Edmund Crispin, a pseudonym for Robert Bruce Montgomery, is my favourite Golden Age detective author. Despite writing part of my Masters on his crime novels, I haven’t reached the point where I feel the urge to hurl them out of the nearest window yet, which is saying something about their lasting appeal. I’m slowly collecting multiple copies of all of his mystery books (and giving Mr. Bibliomouse copies of his Science Fiction compilations), including a first edition of The Moving Toyshop, and they have pride of place on my crime bookcase (yes, you heard me correctly. I have a whole bookcase for detective and crime fiction, and it’s not big enough…).

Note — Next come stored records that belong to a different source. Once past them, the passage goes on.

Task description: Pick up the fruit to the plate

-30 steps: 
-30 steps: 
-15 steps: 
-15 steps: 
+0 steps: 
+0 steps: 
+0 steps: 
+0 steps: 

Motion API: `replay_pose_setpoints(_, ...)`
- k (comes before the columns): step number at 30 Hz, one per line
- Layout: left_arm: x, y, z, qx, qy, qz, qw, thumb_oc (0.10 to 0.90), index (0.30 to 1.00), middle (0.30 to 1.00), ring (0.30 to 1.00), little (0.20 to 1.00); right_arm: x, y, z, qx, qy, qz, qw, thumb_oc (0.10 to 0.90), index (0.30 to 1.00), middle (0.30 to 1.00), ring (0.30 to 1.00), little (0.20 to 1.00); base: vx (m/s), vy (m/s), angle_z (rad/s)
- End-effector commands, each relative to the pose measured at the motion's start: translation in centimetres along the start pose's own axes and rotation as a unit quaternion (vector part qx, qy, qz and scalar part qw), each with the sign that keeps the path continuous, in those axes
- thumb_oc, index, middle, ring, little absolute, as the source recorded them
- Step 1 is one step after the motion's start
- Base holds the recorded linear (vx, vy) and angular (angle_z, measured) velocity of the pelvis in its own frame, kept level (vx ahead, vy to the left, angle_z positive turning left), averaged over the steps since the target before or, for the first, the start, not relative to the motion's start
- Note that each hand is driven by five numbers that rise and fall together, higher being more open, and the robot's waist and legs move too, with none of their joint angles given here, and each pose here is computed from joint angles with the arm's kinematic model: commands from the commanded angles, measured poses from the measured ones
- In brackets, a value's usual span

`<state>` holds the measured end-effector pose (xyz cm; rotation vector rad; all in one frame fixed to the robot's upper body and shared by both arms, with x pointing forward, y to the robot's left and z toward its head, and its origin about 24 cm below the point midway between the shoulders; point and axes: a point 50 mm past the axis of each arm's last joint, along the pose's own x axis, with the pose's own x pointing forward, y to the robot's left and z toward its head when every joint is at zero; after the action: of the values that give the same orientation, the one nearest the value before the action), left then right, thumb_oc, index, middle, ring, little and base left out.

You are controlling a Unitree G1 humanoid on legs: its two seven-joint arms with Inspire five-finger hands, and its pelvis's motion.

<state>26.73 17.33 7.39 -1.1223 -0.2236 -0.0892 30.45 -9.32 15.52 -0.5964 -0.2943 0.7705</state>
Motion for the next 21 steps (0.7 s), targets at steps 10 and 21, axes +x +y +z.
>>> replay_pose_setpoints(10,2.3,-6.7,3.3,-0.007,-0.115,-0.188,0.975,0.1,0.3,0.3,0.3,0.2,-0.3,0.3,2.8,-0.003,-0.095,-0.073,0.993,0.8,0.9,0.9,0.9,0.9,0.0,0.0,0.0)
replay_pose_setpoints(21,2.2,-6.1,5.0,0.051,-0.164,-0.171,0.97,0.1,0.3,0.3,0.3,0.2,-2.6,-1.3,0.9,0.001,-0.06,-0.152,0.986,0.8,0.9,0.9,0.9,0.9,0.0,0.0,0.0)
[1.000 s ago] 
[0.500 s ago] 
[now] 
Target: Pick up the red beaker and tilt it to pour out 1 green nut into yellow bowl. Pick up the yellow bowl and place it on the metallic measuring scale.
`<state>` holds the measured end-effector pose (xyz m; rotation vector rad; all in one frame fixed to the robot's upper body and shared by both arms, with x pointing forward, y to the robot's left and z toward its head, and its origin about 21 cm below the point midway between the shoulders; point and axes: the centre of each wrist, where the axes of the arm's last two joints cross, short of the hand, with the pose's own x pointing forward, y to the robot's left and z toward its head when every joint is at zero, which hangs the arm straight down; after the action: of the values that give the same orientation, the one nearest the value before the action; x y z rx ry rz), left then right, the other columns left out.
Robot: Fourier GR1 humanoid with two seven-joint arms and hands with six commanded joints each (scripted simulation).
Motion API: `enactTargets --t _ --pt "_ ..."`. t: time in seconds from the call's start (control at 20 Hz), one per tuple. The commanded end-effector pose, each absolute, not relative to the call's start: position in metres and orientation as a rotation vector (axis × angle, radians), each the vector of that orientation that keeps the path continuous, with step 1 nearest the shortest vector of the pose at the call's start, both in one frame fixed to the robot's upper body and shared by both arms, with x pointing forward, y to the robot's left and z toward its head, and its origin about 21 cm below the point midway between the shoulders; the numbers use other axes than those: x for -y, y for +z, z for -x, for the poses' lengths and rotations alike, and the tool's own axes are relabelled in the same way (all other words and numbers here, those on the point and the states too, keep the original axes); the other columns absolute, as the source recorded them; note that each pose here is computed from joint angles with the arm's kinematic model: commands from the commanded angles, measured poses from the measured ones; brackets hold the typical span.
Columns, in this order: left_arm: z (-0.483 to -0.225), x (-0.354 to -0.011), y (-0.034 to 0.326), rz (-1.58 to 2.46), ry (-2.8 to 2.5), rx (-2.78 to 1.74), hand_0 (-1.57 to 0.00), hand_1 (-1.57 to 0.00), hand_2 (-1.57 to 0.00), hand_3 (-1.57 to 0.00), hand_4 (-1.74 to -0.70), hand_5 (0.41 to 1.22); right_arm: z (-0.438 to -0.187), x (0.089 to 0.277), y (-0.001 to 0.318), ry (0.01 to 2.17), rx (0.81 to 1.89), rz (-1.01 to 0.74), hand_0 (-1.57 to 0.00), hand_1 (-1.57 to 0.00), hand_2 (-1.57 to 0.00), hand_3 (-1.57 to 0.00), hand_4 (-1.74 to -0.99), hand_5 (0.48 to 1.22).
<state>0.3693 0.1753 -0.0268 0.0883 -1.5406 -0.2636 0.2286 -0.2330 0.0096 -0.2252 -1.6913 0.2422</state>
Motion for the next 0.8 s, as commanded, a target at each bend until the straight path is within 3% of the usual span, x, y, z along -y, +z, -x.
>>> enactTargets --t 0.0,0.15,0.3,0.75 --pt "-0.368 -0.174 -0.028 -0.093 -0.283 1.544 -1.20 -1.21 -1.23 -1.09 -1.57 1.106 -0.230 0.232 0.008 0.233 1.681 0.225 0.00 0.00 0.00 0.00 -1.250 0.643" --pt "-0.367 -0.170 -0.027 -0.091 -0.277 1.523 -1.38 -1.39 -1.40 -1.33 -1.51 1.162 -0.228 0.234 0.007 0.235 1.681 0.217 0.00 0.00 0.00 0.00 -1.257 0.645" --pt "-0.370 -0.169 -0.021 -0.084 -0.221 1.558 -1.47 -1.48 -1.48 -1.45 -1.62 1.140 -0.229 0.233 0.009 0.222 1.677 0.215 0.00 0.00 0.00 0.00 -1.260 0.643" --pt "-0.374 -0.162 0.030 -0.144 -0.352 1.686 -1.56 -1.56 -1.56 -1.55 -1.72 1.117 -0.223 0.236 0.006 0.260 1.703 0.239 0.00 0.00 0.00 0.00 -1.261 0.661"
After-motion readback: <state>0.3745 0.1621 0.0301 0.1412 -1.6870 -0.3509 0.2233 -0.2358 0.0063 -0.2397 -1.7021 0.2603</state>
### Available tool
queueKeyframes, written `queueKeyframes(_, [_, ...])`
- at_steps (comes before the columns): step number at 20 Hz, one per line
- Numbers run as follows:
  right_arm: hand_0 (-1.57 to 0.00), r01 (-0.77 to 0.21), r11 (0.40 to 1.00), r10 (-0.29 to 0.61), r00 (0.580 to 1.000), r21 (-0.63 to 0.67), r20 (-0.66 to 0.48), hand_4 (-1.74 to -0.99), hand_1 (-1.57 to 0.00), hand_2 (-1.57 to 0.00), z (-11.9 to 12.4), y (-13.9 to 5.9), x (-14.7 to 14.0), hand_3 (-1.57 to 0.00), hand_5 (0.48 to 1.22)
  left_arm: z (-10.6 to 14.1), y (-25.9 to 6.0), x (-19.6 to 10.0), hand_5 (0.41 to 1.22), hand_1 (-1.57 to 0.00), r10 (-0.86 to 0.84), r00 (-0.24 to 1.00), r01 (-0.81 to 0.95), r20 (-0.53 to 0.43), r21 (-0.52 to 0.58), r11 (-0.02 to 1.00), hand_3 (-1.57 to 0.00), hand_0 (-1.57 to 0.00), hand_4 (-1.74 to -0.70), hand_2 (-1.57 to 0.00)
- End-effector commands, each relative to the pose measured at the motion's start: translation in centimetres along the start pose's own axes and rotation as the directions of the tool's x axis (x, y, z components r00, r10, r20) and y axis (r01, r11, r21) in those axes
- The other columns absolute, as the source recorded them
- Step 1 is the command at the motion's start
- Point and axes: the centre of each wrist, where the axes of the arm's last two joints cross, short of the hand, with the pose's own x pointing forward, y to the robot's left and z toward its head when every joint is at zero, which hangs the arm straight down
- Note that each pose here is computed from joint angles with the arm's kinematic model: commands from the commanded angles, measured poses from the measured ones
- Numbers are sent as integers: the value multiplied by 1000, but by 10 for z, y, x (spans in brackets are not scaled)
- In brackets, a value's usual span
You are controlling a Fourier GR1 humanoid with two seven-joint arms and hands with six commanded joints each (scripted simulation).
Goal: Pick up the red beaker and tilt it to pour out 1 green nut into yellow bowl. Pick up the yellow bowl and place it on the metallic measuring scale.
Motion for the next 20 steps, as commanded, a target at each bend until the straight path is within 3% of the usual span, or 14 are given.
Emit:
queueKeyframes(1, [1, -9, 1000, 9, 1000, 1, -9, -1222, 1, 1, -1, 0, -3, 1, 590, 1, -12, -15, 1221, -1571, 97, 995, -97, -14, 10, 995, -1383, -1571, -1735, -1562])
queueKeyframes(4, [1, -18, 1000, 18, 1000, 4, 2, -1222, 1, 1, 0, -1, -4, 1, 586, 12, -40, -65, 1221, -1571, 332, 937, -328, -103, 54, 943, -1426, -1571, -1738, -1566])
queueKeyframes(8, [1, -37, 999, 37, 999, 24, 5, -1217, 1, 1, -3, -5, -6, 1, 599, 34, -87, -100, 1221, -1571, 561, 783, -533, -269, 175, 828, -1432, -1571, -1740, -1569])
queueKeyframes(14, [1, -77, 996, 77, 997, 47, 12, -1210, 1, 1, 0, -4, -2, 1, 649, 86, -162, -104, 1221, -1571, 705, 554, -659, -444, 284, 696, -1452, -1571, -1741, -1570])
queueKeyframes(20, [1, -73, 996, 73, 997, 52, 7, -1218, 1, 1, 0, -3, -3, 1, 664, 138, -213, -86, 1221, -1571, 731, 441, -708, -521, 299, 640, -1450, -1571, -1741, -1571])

Crispin’s novels are intelligent, witty and strewn with literary references but they never feel pretentious or superior, as some authors tend to (Michael Innes, I’m looking at you). His detective is Gervase Fen, professor of English at St. Christopher’s, Oxford, and owner of Lily Christine II, a small red sports car prone to ill-timed breakdowns. The novels tend to be hectic, farcical and great fun, whilst still being really well-written and ingeniously plotted. I only guessed one murderer before it was revealed, and I read so many crime novels that usually I work it out in the first 3 chapters!
Crispin wrote 8 novels between 1944 and 1952, along with 2 collections of short stories and another novel, which wasn’t written until 1977. Of the first 8 novels, my favourites are The Moving Toyshop (which is probably the book that Crispin is most well-known for) and The Long Divorce, but all of them are fun and worth reading. They go particularly well with a big mug of coffee and a slab of cake, of which I think Fen would approve.